Bas wins $12 million for Community Land Trust affordable housing fund
Voting Tuesday night, the Oakland City Council adopted a two-year, $3.2 billion budget, partially resolving the ongoing political fight with Mayor Libby Schaaf’s administration over how much of the city’s income will be directed toward services for residents and wages for the city workers who deliver many of those services.
The new budget, named the “Oakland Together” budget, directs $87 million to priorities identified by council members and supported by community members and groups, including the ReFund Coalition, which represents a number of community organizations and city worker unions.
Council President Rebecca Kaplan, who had faced attacks from Mayor Libby Schaaf and the media for her leadership in producing the Oakland Together budget, told the Oakland Post she was pleased with what was in the new spending package but that several key issues were still unresolved.
“Even though many, many great items were included in the budget we passed (Tuesday) night, I’m not celebrating yet because we are still working to finish up some very important final items, specifically, resolving the (funding) situation with our workforce development funding and issues of our own city workers.”
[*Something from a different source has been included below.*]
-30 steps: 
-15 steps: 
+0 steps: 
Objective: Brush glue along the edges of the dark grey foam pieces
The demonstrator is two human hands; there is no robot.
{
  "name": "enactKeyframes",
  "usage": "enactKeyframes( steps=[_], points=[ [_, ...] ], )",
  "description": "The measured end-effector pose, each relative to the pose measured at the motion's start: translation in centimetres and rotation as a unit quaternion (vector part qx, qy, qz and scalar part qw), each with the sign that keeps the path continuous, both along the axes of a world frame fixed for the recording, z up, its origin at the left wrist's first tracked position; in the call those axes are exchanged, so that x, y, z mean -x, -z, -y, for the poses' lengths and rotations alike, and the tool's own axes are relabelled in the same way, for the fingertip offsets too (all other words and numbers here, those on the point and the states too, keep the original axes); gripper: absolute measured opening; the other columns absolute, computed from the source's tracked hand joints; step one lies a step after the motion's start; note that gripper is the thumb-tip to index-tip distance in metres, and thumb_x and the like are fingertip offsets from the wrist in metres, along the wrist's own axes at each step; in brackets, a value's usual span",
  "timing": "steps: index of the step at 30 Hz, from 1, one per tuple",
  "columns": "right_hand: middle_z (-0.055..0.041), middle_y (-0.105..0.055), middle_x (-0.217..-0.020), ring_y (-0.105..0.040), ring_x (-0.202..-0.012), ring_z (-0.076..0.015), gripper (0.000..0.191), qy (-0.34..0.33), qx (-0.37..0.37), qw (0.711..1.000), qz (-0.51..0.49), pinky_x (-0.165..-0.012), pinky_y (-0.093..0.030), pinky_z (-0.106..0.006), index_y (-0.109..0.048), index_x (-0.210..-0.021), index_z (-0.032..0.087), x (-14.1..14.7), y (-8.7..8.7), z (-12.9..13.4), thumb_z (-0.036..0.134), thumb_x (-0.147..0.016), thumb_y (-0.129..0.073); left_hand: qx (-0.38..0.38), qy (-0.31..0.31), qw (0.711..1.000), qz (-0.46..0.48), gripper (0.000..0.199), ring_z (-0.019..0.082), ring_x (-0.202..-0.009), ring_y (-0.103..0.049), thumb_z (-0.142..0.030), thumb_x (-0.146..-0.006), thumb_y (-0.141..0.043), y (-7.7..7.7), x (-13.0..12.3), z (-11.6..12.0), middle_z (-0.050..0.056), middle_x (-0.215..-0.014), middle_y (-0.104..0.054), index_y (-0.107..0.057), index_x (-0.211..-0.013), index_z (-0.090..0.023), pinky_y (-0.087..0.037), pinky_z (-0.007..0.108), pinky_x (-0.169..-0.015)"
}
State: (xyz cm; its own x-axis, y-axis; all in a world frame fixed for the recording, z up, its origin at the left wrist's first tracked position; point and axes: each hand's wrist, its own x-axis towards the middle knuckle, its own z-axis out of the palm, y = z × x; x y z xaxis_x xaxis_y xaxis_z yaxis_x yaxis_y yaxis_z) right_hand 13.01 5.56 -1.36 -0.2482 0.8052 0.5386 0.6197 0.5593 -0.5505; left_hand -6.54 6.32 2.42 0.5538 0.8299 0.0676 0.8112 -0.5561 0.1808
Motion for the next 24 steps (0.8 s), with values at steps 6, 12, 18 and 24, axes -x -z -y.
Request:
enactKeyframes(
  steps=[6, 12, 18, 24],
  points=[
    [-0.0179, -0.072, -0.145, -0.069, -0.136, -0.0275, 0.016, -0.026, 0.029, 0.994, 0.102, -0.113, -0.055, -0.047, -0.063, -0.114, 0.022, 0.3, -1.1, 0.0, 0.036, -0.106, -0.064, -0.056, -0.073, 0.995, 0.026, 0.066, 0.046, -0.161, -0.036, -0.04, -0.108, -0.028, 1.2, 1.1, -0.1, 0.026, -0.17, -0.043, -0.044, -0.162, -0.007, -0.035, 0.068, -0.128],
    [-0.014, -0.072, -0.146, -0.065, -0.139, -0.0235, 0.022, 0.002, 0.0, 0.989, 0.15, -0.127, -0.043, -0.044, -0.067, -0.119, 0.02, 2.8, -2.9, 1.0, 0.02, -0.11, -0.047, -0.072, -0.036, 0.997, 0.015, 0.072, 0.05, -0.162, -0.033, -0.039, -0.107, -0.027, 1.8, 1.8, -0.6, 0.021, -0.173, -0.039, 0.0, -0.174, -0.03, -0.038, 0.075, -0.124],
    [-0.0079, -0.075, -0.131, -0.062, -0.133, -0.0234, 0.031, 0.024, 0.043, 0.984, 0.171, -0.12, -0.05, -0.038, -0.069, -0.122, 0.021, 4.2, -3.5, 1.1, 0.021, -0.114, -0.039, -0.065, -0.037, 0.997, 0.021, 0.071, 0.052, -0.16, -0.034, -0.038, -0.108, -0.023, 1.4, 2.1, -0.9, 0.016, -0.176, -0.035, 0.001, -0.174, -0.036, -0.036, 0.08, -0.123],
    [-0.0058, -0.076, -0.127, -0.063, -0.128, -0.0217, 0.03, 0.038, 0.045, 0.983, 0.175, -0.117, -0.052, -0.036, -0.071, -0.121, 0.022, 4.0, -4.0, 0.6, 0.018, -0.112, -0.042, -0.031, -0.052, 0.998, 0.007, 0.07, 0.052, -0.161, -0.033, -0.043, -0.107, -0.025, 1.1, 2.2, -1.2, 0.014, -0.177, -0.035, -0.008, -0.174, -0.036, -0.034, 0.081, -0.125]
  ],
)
In a statement to the Post, Mayor Schaaf said, “I’m grateful our City Council kept the administration’s proposal as the framework for the budget it unanimously adopted last night. The last-minute augmentations still warrant close review, yet I’m pleased the Council’s unified action will allow us to make unprecedented investments in homelessness and affordable housing and to start a historic road-paving plan on July 1.”
The City Council’s changes in the Schaaf administration budget included:
• A study of Cahoots, a program that would utilize mental health workers to respond to mental health crises instead of police;
• Remove the Mayor’s proposal to cut parks maintenance workers, which would have primarily impacted parks in flatland neighborhoods;
• Conduct an audit of the Oakland Police Department, which would examine police overtime costs;
• Substantial increase of homeless services;
• Some additional funding for the Private Industry Council and other workforce development;
• East Oakland healthy corner store conversions;
• Public bathrooms;
• Evening hours for permits at Planning and Building so small property owners can get timely approval of projects.
Councilmember Nikki Fortunato Bas said in a statement that she was pleased the council passed her proposal, the Preservation of Affordable Housing Fund (PAHF), to allocate $12 million to create a municipal fund for community land trusts and limited equity housing cooperatives to take housing off of the speculative market by acquiring and preserving rental properties with 25 or fewer units.
“This fund is a bold investment in a visionary solution that…puts (properties) permanently in the hands of Oaklanders,” said Fortunato Bas, who developed the proposal with local grassroots organizations Alliance of Californians for Community Empowerment (ACCE) Action and Oakland Community Land Trust (OakCLT).
She emphasized that the new budget also includes programs to address Oakland’s housing, displacement, and homelessness crises, including hiring a mobile outreach team and full-time administrator focused on homelessness, creating homeless navigation centers, and expanding direct legal and emergency rent assistance for tenants.
“Our longtime neighbors are being pushed out while thousands of luxury housing units are being developed. This budget is a huge systemic opportunity to fix a crisis that is everywhere we look and only getting worse,” said Fortunato Bas. “We can’t solve it by tinkering at the margins, dedicating resources only a fraction the size of the challenges we face.”
Carroll Fife, director of Oakland ACCE and part of the Refund Oakland Community and Labor Coalition, told the Post that the coalition had realized many of the demands they had sought to achieve this year, “from funds for affordable housing and anti-displacement to additional resources to address the city’s illegal dumping epidemic.”
However, she said “There is a great deal of work to do. One budget cycle will not rectify the years of disinvestment that have impacted our most disenfranchised residents.”
Fife also called on people to support city workers in their fight for a pay raise and the filling of vacant jobs. “Vacancies in Housing and Community Development, Public Works and the Sewer department, to name a few, have direct and immediate repercussions on the entire city,” she said.
Former mayoral candidate Cat Brooks told the Post, “This is the most progressive budget Oakland has ever passed. It’s a big step in the right direction.”
But “It still does not go far enough in terms of divesting some monies from the bloated police budget and redirecting those dollars to critical needs for Oakland that actually keep us safe,” she said.